▶ ASSIGNED TASK
Search the entries below for "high", and copy each line where it appears.

▶ INPUT DATA
------------------------
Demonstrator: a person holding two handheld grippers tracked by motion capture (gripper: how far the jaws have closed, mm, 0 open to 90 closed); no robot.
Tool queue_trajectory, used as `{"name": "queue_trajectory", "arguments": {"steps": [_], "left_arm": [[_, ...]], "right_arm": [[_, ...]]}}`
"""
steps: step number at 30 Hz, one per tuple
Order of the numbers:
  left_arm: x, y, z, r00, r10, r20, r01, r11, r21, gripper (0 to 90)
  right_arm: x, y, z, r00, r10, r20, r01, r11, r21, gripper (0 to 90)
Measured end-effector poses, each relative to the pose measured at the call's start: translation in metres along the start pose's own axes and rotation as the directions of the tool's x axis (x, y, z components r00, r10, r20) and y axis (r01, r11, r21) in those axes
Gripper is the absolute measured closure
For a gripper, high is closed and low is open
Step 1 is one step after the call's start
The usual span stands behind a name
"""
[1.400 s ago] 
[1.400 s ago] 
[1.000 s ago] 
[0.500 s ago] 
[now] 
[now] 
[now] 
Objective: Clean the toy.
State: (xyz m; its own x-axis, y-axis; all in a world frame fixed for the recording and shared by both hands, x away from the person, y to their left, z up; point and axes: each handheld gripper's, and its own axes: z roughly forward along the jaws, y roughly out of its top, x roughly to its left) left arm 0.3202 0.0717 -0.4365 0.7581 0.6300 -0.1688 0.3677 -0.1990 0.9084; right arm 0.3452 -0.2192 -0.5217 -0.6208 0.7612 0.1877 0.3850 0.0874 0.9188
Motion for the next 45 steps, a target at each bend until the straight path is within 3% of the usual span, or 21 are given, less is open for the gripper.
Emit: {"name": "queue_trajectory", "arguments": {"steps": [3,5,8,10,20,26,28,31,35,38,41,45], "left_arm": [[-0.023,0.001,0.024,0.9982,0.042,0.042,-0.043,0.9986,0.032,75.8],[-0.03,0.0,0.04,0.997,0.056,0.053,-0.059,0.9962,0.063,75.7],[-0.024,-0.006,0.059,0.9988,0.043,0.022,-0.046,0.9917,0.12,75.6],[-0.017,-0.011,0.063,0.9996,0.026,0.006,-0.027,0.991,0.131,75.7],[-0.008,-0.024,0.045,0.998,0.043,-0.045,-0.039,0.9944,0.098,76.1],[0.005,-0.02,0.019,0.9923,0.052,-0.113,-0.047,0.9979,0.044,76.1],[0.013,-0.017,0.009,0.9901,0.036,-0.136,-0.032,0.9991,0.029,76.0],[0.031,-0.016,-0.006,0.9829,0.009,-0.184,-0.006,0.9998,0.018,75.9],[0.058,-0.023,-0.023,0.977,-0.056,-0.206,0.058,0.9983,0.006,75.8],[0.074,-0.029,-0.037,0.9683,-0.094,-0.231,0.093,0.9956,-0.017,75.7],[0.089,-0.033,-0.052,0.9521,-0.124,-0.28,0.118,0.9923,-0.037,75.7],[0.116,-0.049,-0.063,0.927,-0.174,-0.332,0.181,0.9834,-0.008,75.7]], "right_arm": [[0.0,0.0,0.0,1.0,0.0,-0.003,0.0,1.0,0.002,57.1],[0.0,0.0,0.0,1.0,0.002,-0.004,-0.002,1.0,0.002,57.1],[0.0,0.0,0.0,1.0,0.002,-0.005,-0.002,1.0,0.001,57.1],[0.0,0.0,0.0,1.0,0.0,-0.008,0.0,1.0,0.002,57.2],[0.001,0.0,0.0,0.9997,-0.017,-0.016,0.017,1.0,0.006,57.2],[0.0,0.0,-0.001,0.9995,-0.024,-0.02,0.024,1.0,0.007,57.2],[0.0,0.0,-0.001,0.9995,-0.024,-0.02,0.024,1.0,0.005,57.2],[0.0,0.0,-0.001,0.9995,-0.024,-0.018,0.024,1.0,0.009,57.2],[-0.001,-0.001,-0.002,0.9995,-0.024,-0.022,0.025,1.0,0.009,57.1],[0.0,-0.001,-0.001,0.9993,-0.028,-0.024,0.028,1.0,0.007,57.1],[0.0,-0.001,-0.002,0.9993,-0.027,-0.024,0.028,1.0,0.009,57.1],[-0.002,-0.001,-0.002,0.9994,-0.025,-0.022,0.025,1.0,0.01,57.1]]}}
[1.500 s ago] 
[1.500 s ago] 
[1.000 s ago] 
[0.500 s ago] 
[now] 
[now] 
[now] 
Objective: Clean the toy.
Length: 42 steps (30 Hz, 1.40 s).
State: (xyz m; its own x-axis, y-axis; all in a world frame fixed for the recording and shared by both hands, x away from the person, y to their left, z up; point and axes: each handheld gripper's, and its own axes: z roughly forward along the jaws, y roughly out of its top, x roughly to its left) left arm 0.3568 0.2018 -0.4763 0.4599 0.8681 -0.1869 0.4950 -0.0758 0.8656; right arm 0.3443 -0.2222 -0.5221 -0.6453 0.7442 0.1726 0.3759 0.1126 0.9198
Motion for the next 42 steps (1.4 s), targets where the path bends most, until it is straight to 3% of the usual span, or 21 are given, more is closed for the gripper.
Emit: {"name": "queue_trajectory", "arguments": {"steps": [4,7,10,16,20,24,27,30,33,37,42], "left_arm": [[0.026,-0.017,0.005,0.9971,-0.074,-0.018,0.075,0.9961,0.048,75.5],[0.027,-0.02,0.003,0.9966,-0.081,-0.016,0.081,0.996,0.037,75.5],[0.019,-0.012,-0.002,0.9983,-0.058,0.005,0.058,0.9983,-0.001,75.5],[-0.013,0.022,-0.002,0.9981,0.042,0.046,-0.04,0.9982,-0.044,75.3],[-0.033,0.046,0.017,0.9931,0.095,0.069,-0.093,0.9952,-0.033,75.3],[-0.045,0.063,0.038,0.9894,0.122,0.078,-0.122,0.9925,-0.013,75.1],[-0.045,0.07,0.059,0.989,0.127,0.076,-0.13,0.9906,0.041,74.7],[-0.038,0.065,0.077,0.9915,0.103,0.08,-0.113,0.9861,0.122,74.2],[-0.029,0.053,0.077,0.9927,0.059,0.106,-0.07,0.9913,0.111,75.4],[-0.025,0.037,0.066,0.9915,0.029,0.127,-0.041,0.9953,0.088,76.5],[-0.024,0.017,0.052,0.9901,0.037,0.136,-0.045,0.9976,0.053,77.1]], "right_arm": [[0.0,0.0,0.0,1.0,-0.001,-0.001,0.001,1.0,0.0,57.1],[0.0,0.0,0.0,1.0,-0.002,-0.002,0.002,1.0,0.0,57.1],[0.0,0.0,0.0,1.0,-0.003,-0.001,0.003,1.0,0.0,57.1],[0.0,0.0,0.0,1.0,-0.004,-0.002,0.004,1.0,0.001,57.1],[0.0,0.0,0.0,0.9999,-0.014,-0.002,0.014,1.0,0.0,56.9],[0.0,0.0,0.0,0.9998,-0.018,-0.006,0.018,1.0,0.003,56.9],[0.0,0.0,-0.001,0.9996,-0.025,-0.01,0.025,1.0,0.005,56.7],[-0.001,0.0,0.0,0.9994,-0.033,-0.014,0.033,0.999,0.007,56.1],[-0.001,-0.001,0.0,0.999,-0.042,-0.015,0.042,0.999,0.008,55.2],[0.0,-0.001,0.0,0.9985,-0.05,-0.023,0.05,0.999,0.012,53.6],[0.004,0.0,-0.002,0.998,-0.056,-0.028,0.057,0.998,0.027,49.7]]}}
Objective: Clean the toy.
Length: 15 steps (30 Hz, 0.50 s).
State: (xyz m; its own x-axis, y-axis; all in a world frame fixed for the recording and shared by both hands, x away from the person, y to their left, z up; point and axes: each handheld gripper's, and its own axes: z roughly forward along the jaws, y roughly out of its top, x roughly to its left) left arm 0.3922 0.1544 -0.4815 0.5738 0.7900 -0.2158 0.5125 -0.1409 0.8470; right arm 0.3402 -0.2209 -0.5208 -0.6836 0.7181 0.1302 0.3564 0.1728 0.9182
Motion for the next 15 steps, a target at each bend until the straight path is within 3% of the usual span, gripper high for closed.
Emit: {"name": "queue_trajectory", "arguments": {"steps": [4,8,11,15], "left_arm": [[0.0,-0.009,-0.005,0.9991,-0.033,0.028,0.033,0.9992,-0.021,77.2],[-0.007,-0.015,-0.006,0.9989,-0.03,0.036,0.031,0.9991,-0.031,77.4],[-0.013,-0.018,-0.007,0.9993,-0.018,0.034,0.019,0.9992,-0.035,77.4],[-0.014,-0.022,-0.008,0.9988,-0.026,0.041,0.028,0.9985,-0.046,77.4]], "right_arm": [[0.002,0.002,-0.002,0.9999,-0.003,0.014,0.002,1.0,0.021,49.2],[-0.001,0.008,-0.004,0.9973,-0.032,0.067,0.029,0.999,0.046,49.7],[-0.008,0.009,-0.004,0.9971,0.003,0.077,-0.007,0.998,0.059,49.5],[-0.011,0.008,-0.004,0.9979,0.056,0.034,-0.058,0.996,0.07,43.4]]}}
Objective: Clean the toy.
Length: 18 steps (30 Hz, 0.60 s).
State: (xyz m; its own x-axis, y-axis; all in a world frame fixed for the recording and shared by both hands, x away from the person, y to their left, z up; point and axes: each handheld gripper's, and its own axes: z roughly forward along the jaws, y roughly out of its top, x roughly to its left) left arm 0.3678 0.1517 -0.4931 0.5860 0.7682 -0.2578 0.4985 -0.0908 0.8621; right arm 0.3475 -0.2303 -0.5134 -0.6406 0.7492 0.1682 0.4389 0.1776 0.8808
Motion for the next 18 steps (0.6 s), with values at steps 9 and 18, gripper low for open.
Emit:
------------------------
▶ RESULT OF THE TASK
For a gripper, high is closed and low is open
Motion for the next 15 steps, a target at each bend until the straight path is within 3% of the usual span, gripper high for closed.

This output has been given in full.